Noodle fills out the request form and hands it to Jim to sign. Jim notices it says "0900 to 1530" (9 am to 3:30 pm) and asks, "If it's only for a couple hours, why did you specify nearly the whole day?" Well, Noodle says he did that just because it was simply faster to fill out the request form that way, but he would be back in the office before lunch was over. Well, Noodle's a submariner, Jim thought, this won't be a problem.



Okay so Jim teaches Noodle's class for him that morning, dismisses the class for lunch and heads down to the office. After lunch, Jim is wondering where Noodle is, when a co-worker comes in and asks, "Hey Jim, did Noodle say when he was coming back?" Jim tells him, "Yeah he said he'd be back before lunch was over."



"Well I went past his house on the way back from lunch and he's out mowing his lawn!"



Needless to say, Jim was livid. He trusted this guy to his word that he would be back before lunch, but he left him to babysit his class for the rest of the day. Noodle came in the next day and Jim tore him up one side and down the other for stabbing him in the back. He started to explain, "But you signed the chit!" and then everyone in the office was on him like white on rice. All the other instructors in the office were proclaiming Noodle a low-life back-stabber and declared that no one was ever going to agree to do him a favor. There's something about being taken advantage of, about being betrayed, stabbed in the back, that really brings out the acid and steam in a man. Jim's really a forgiving guy who bends over backwards for his buds. If Noodle had asked him right and done right, Jim would have agreed to help him out in just about any way. But he didn't, he betrayed Jim's trust and took advantage him in spite of the word he had given. Jim remained pretty ticked at Noodle for a good while.



One day some weeks later, Jim was down in the office with the other instructors, and everyone was having a rip-roaring time coming up with, believe it or not, one-legged jokes. "What do you call a woman with one leg? Eileen!" That sort of thing. They were coming up with really hilarious ones left and right. Jim is the greatest sport you ever saw, he was encouraging them and busting a gut laughing right along with everyone. Jim genuinely swears that they came up with ones he'd never heard and that most of them were really very funny.
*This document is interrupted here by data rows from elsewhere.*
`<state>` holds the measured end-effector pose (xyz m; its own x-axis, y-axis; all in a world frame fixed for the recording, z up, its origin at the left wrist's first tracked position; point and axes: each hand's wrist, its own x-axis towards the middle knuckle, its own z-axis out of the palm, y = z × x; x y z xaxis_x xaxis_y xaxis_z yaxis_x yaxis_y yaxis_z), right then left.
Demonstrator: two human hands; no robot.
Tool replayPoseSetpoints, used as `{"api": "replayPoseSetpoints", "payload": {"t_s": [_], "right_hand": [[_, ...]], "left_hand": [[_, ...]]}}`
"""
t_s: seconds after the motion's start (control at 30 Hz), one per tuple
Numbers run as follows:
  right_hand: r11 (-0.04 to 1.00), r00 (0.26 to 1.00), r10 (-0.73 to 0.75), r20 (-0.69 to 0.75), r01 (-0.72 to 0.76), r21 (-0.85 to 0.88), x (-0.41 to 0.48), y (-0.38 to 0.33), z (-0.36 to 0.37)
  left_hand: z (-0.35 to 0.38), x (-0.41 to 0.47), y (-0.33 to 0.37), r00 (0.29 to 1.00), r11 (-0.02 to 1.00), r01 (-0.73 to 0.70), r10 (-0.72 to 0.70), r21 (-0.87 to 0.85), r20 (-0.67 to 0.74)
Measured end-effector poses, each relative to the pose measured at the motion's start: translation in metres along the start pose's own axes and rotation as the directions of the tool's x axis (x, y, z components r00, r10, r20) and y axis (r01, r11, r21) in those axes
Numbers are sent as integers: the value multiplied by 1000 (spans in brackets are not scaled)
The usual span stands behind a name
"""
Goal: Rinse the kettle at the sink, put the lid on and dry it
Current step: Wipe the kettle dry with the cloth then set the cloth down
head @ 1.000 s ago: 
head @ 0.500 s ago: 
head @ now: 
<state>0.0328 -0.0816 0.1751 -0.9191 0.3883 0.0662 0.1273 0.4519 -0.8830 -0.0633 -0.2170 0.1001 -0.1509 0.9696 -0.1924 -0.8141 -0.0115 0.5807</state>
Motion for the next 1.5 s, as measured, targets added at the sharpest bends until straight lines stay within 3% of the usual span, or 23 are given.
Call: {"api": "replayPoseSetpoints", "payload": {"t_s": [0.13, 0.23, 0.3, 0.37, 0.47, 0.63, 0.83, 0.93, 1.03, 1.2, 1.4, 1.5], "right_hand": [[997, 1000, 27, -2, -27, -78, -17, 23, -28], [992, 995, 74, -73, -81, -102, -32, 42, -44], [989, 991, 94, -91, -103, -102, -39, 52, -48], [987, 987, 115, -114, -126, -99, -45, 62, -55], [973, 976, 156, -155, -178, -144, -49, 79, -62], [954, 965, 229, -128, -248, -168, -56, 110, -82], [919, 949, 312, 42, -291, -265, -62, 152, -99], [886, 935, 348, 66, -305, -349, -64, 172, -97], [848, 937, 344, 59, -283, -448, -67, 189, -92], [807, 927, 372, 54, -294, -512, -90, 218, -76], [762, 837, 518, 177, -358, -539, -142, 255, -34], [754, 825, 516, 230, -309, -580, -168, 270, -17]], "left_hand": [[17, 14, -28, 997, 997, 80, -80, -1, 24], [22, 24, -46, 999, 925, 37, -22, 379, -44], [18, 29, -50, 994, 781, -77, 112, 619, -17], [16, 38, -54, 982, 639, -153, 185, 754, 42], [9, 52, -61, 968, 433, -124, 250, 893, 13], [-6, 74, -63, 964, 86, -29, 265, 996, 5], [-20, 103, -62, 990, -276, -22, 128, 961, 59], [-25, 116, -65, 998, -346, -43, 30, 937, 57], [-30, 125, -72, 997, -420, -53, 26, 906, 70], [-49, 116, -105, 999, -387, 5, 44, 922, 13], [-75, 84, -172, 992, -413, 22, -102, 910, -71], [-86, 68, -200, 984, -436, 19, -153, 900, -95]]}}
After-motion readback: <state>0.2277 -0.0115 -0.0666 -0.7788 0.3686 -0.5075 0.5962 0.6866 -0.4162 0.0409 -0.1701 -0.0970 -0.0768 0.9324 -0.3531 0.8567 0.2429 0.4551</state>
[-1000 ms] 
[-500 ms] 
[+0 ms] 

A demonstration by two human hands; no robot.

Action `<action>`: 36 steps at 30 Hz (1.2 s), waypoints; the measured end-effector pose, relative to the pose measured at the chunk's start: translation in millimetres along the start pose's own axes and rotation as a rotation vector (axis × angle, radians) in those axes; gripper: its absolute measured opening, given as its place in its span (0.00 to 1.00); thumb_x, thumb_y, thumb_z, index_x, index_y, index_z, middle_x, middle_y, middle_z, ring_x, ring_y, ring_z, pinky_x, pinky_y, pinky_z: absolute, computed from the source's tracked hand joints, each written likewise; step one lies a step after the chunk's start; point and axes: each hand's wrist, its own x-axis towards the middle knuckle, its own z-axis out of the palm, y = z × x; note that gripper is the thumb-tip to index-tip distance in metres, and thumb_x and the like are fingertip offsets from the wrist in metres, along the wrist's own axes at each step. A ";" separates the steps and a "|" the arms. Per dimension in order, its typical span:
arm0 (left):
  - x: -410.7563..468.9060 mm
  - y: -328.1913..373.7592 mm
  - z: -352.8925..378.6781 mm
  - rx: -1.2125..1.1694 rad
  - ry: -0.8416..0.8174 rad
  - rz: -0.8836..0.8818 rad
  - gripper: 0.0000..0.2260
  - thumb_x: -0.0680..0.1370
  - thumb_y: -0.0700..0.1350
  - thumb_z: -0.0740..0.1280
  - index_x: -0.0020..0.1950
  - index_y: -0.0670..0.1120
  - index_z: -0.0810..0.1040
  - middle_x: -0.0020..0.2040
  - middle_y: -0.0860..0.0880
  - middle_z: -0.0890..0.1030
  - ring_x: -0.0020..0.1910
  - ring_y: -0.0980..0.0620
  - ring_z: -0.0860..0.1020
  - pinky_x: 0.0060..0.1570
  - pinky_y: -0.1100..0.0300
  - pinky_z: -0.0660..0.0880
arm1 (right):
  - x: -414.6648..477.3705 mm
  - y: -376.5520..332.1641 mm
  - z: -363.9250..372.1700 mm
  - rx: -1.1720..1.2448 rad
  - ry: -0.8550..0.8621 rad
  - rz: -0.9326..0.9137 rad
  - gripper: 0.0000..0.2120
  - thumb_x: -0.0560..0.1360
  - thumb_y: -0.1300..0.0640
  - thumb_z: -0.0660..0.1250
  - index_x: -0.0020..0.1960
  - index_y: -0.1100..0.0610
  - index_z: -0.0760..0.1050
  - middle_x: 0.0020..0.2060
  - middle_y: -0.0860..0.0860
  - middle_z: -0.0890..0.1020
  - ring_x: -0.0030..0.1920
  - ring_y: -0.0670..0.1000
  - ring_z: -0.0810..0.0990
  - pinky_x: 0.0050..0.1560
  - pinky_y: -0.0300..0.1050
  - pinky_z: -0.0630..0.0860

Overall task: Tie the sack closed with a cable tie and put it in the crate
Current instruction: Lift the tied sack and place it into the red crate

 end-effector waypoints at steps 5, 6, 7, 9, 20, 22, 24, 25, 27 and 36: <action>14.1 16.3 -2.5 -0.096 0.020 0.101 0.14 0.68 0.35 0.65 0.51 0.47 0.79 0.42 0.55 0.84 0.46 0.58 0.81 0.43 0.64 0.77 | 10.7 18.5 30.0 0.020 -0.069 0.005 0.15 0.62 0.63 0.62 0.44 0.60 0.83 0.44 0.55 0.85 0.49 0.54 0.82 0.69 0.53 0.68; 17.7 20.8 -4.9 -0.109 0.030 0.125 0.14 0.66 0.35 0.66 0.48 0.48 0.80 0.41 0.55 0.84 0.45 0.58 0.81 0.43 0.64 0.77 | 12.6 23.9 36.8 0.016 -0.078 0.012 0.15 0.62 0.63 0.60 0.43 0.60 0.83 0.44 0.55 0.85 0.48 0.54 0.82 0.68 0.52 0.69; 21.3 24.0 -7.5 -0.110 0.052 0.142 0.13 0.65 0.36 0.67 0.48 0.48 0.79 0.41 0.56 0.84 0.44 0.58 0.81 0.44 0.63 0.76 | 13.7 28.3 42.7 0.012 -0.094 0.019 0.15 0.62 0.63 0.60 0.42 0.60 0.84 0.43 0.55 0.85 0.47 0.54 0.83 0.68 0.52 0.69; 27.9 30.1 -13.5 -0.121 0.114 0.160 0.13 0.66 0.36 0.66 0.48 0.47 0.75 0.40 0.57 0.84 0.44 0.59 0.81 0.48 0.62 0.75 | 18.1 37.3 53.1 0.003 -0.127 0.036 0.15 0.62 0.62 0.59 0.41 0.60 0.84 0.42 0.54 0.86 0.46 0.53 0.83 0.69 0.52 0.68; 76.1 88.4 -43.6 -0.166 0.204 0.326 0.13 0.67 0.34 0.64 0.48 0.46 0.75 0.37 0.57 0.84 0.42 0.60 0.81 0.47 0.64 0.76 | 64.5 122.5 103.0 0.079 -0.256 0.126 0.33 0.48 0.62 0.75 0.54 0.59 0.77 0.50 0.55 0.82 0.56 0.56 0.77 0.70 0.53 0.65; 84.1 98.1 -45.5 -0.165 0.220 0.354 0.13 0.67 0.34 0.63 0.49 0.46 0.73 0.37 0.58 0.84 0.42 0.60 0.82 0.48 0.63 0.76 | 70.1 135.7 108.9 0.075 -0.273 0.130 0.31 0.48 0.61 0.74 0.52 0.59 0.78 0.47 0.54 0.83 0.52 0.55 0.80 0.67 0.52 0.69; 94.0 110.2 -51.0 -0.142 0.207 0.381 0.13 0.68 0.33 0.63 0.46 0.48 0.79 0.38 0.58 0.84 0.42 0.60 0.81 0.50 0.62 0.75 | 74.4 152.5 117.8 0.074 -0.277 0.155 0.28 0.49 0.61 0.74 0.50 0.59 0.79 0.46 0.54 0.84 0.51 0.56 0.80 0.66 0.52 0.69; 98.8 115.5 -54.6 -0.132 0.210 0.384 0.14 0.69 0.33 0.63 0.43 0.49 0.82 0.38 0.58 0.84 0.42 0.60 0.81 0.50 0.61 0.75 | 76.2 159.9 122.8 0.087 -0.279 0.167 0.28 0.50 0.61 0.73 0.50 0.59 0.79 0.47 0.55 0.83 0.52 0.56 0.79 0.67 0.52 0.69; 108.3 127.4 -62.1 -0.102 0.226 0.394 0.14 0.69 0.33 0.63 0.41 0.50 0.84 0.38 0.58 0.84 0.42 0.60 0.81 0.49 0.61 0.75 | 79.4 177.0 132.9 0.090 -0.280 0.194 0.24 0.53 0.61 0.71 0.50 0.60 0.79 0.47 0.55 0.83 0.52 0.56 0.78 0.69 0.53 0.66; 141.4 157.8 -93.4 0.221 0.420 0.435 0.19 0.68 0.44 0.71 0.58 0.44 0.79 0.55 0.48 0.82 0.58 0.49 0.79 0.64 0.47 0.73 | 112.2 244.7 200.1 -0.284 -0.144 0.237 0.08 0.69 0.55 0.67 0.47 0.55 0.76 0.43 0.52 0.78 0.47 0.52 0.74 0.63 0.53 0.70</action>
Now all the instructors are continuing the jokefest when Noodle comes in. It takes him a few minutes to figure out what's going on (he's not the swiftest boat in the fleet), and so he stands up waves his hands a little to draw attention to himself, "Okay okay okay, I got one. What do you call a one-legged guy..." Jim doesn't even remember the joke, it wasn't anything special, but Jim saw his opportunity to exact some revenge on Noodle. Noodle tells his joke, and the whole office, as if on cue, falls dead silent and stares at him -- in shock that he would dare tell such a joke! Jim stands up and walks over to Noodle (it was uncanny how well Jim could walk, even run, on his prosthesis, but this time Jim chose to exaggerate a limp) and gets right up in his face.



"Oh that's really funny Noodle! You must think you're flippin' hilarious! Oh sure, you got your two legs so to hell with anyone who's missing one? I can't believe you, how dare you tell jokes like that, jokes about handicapped people, and thinking about nothing except how you're gonna get a laugh at my expense. How dare you!"



Jim turns and limps out of the office and all the instructors give Noodle contemptuous looks as they follow Jim out of the office. It couldn't have gone better even had it been planned that way. Jim comments how weird it was that everyone instinctually knew that Noodle was the one person in the office that should NOT have participated and that Noodle's joke was offensive while everyone else's jokes were not. Uncanny.



It took a few more weeks, but Noodle did finally apologize to Jim for taking advantage of him.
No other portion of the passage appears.